Ce qui ce joue ici, c'est donc aussi le choix entre deux politiques bien différentes de financement, entre la stratégie bilatérale et une stratégie multilatérale. La nouvelle administration Obama pourrait choisir de s'approprier cet axe de combat pour marquer sa différence avec l'équipe sortante.

Un impact indéniable

Le président du Fonds a également rappelé que l'organisation a montré qu'elle était efficace. «L'impact est indéniable, a-t-il ajouté, puisque le Fonds à lui seul a permis de traiter 2 millions de personnes». Pour rassurer les investisseurs, Rajat Gupta a souligné que les contrôles en direction des projets financés seraient encore plus sérieux. 

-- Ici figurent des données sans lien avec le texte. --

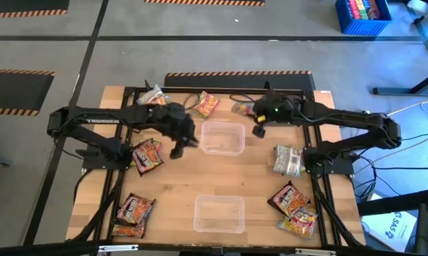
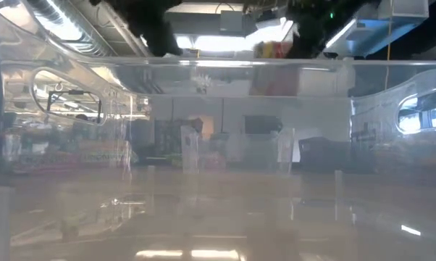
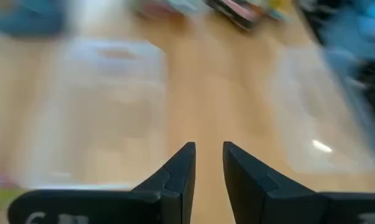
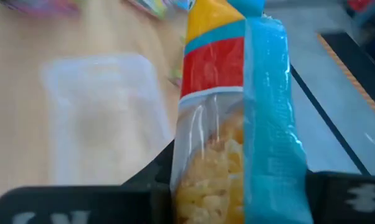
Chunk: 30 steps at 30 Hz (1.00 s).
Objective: Sort Maruchan noodles
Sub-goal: Put the blue noodle pack into the top transparent bin
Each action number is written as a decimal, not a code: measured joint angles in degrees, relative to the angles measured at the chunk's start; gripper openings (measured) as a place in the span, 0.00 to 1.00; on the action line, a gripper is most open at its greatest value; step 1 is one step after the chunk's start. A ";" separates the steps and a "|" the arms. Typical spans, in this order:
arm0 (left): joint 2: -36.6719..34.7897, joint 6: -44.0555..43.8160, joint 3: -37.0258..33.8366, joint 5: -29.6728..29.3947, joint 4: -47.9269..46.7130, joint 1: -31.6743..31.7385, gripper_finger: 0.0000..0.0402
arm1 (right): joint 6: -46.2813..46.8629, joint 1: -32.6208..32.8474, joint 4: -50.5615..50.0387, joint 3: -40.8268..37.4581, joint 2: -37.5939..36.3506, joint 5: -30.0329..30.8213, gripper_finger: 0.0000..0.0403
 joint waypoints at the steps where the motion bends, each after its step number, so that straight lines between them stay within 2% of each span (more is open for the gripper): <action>1: 1.21 -0.71 -1.21 1.67 -0.07 -0.28 0.19 | -0.49 -1.59 0.43 -0.16 0.78 -0.17 0.24; 5: 6.75 -3.61 -4.35 0.04 2.06 -1.96 0.18 | -1.09 -7.78 0.55 -1.24 4.45 -3.61 0.24; 10: 13.60 -5.21 -4.90 -6.49 6.92 -4.41 0.18 | -1.06 -10.69 3.86 -1.88 9.19 -6.96 0.24; 15: 18.62 -6.45 -4.76 -11.77 11.24 -5.00 0.18 | -1.78 -10.06 4.77 -1.91 12.91 -10.06 0.24; 23: 20.73 -9.88 -4.76 -25.81 12.48 -2.31 0.18 | -1.18 -6.27 1.66 -1.91 13.64 -10.91 0.24; 30: 20.12 -11.85 -4.76 -30.15 12.76 1.77 0.18 | 1.30 -5.21 -2.69 -1.91 13.64 -11.41 0.24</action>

Michel Sidibé reconnait que la crise qui frappe la planète demande «des ajustements macro-économiques» mais qu'il ne faut pas oublier que le sort de 4 millions de personnes sous traitement et de 12 millions d'orphelins du sida dépend du financement des programmes de lutte contre le sida : «10 millions de morts sont évitables dans les prochaines années, nous sommes à un tournant, ce n'est pas le moment de baisser les bras.»

Un coût économique

Peter Chernin a rappelé quant à lui que l'épidémie de sida avait également un coût économique direct, qui représenterait plus de 12 milliards de dollars par an : «Une petite partie de cette argent est suffisant pour en finir avec le paludisme. Le Fonds est un parfait exemple de programme qui marche et qui peut nous permettre d'obtenir de grandes victoires au niveau mondial.»

Jeffrey Sachs insiste en plus pour souligner le fait que l'effet délétère de l'épidémie est cumulatif : «La perte de capital humain a un effet cumulatif à long terme, qu'on peut chiffrer probablement à 100 milliards de dollars par an. Sans oublier le poids que les populations touchées représentent sur le système de santé de ces pays. Cet argent pourrait être utilisé pour développer la productivité économique.» Jeffrey Sachs a déclaré qu'en 2001, les pays financeurs avaient promis qu'ils financeraient tous les projets valides qu'on leur apporterait : «Ils ont menti», conclut-il, avant de rappeler que les bonus de Noël des dirigeants de Wall Street représentaient cette année près de 18,4 milliards de dollars, quand 35 milliards de dollars étaient déjà partis en fumée. Jeffrey Sachs a proposé que la nouvelle administration américaine reverse au Fonds mondial, les bonus «injustifiés, immoraux» payés aux dirigeants des banques qui ont reçu de l'aide.